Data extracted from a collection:
* * *
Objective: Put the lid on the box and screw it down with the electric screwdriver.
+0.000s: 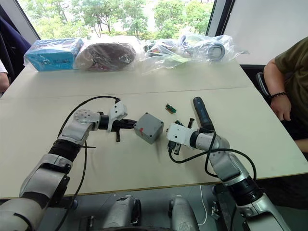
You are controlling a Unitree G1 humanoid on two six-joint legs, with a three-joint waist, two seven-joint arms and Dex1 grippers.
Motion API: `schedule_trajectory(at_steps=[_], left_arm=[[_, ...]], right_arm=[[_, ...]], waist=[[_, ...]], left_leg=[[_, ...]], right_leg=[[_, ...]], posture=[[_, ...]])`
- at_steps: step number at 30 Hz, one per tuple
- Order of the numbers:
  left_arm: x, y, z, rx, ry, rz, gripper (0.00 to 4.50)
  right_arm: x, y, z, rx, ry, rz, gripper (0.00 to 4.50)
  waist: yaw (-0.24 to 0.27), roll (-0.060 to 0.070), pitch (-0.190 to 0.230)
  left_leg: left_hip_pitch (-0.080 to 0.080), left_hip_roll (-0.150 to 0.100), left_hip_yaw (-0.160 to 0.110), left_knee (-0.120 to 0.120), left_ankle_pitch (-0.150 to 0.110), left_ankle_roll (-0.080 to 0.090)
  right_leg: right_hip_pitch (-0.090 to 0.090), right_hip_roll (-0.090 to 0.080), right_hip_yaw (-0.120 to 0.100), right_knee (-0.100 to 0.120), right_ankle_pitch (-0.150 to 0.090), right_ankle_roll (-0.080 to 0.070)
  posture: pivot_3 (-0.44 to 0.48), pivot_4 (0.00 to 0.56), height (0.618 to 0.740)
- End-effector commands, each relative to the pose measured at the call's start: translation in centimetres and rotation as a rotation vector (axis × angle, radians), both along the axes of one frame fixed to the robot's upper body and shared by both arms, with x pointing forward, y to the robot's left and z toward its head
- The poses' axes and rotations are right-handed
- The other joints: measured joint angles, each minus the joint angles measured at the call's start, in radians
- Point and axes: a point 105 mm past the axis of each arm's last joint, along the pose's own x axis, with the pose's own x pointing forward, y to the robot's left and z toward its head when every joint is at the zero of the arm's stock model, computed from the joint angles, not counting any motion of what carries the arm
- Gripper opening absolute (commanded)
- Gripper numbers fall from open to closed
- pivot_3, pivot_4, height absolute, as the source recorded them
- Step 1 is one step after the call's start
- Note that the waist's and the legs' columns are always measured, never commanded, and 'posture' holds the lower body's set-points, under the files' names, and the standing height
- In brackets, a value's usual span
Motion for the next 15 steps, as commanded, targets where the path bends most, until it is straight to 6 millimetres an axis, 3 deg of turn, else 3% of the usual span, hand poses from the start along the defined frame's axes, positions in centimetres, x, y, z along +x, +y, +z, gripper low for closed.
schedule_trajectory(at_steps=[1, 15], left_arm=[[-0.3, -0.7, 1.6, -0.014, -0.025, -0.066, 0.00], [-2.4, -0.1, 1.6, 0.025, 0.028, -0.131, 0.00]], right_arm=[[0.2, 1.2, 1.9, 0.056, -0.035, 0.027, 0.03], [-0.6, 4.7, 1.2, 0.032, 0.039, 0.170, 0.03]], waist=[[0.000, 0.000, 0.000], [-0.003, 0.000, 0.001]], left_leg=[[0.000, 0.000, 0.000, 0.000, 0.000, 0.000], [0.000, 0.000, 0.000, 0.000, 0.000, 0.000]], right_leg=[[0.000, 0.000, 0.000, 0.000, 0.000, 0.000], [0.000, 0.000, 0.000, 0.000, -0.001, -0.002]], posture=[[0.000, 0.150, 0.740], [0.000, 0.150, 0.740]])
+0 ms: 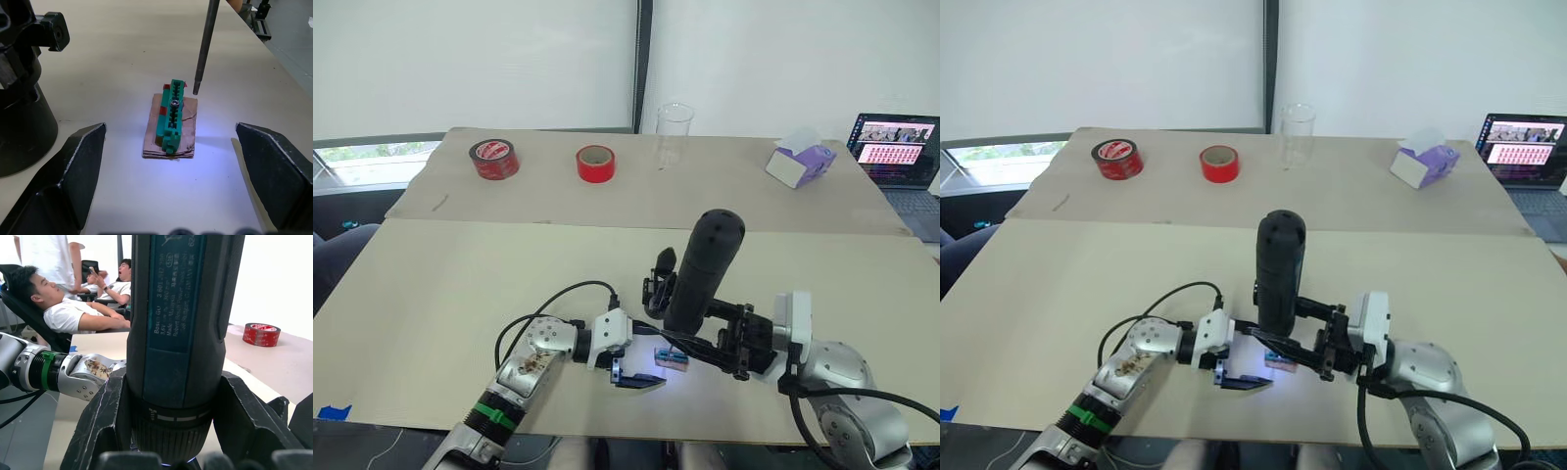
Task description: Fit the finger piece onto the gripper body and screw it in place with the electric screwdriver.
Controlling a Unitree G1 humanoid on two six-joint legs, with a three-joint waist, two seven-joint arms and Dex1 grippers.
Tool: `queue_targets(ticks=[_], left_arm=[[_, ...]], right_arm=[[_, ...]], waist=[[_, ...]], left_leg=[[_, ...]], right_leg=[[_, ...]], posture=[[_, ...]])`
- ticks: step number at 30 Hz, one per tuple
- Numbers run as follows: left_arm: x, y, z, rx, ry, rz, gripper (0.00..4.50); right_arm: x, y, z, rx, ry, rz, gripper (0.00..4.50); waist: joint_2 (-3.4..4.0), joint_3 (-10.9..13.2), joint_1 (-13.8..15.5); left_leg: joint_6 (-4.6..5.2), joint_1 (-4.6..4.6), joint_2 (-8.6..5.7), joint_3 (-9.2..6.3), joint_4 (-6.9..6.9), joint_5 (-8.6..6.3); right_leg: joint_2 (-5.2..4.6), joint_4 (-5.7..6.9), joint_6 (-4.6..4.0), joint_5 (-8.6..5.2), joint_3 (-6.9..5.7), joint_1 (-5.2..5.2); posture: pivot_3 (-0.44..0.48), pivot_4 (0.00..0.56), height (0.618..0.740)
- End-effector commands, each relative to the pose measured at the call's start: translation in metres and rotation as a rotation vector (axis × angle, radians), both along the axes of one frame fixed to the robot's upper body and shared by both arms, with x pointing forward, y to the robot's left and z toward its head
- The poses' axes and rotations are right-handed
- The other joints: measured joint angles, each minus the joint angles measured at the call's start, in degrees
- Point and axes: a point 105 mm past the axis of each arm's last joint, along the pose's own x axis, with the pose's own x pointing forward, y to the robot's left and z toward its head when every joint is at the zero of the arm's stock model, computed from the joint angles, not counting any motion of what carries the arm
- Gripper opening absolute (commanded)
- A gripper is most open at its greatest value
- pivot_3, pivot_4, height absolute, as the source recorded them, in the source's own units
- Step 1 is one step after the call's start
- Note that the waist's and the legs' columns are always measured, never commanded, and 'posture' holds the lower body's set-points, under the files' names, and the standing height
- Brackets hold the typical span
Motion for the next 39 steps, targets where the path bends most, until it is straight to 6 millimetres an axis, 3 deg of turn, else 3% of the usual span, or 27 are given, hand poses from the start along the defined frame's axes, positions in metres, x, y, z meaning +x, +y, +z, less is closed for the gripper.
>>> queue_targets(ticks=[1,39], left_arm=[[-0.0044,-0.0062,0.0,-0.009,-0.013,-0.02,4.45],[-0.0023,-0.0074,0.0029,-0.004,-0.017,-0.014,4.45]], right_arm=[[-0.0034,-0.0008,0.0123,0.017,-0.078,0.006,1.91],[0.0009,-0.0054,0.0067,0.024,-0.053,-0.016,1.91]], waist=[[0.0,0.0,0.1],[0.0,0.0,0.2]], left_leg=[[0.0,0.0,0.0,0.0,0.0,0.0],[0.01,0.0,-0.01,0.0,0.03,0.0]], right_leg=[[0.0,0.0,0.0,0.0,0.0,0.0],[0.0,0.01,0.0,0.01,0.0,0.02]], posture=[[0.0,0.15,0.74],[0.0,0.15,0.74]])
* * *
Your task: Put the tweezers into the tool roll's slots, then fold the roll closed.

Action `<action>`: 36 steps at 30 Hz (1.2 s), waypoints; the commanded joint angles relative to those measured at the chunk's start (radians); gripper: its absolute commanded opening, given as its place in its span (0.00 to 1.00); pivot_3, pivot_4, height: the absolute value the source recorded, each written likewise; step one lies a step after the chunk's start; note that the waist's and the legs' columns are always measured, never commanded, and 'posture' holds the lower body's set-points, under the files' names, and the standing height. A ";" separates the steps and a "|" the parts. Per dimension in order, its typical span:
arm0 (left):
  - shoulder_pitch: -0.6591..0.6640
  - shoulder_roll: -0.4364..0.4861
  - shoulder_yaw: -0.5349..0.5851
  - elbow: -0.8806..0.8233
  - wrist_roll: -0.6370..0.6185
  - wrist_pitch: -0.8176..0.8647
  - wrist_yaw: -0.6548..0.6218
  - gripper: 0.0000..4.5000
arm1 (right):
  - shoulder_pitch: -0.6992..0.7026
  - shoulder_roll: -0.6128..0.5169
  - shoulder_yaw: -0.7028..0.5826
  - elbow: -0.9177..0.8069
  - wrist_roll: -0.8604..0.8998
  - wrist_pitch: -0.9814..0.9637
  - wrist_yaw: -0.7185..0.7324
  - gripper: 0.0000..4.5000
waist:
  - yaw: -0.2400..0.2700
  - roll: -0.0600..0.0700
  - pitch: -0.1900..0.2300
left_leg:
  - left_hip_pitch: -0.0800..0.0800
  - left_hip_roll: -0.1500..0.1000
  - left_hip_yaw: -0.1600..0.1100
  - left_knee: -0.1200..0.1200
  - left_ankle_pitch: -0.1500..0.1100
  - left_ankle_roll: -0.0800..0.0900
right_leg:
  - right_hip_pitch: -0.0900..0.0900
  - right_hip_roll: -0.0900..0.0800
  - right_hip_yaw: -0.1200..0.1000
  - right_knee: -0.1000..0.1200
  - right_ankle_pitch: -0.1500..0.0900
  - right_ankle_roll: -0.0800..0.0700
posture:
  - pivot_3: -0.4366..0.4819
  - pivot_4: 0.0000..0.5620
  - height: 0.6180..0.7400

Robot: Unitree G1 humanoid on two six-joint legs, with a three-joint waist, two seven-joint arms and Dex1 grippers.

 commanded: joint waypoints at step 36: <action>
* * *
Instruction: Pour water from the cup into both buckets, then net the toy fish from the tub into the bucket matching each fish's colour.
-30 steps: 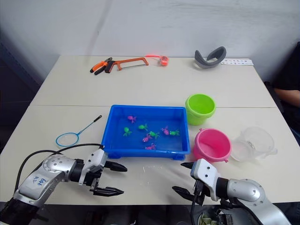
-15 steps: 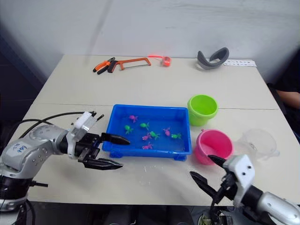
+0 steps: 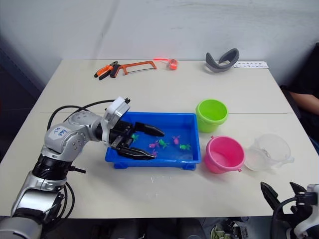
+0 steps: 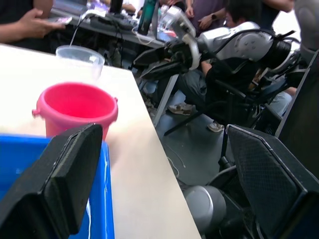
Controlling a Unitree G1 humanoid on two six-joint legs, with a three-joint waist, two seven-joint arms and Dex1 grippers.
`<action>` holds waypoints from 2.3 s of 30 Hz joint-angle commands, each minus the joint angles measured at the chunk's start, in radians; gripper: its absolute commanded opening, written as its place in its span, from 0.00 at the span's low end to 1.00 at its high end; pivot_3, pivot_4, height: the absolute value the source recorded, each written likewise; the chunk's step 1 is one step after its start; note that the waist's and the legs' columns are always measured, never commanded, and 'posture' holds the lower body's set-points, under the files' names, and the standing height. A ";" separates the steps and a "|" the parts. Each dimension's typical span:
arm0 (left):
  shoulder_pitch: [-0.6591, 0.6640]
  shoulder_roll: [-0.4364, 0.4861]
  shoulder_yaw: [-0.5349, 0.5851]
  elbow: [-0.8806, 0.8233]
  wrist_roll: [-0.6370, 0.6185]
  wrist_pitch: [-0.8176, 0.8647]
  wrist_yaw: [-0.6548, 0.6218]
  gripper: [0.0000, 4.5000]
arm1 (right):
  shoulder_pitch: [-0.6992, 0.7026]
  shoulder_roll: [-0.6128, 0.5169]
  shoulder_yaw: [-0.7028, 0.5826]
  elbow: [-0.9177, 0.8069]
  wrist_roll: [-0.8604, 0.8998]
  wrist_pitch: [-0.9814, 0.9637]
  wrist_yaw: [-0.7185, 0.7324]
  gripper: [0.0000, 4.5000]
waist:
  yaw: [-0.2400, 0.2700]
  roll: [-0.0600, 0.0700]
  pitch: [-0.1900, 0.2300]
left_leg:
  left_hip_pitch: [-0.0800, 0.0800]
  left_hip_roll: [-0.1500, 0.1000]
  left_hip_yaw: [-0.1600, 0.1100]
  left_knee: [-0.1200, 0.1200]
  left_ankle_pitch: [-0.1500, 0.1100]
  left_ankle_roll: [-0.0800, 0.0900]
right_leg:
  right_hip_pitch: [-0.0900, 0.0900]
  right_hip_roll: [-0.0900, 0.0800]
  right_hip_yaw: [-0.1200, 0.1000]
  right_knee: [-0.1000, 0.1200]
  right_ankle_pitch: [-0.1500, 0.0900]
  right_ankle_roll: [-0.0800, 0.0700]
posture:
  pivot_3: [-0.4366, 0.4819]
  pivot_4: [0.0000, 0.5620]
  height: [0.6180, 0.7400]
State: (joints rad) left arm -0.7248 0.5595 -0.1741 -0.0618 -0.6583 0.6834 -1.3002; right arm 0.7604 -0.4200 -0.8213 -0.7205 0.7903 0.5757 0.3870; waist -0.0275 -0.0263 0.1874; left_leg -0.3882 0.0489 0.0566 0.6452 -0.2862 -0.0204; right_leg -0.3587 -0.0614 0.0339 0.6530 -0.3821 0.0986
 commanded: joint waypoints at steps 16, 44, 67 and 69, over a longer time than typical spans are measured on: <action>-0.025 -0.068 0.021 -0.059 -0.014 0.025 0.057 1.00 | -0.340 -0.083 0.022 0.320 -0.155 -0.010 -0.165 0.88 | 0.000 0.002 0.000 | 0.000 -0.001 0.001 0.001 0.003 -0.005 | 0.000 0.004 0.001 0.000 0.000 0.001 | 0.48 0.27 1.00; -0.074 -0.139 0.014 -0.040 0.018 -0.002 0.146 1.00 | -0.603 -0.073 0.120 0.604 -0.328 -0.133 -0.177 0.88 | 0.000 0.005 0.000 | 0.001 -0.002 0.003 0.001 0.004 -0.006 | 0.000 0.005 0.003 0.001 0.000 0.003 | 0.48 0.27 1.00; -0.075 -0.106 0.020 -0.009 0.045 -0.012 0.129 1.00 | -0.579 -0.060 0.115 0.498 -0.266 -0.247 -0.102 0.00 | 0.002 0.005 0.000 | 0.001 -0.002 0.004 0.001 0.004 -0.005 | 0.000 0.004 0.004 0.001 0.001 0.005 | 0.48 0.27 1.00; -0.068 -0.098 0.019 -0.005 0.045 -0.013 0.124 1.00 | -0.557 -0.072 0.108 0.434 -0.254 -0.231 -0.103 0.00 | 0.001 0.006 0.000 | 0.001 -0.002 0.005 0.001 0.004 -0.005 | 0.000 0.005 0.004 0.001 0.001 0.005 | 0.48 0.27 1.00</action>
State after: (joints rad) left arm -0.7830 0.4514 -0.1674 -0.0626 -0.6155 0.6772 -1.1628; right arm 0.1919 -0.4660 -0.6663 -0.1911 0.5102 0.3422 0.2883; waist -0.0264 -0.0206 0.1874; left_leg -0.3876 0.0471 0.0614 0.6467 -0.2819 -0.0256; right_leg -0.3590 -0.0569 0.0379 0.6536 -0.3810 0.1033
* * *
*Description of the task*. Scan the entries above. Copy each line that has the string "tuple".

*Exercise result*.
- at_steps: step number at 30 Hz, one per tuple
- ticks: step number at 30 Hz, one per tuple

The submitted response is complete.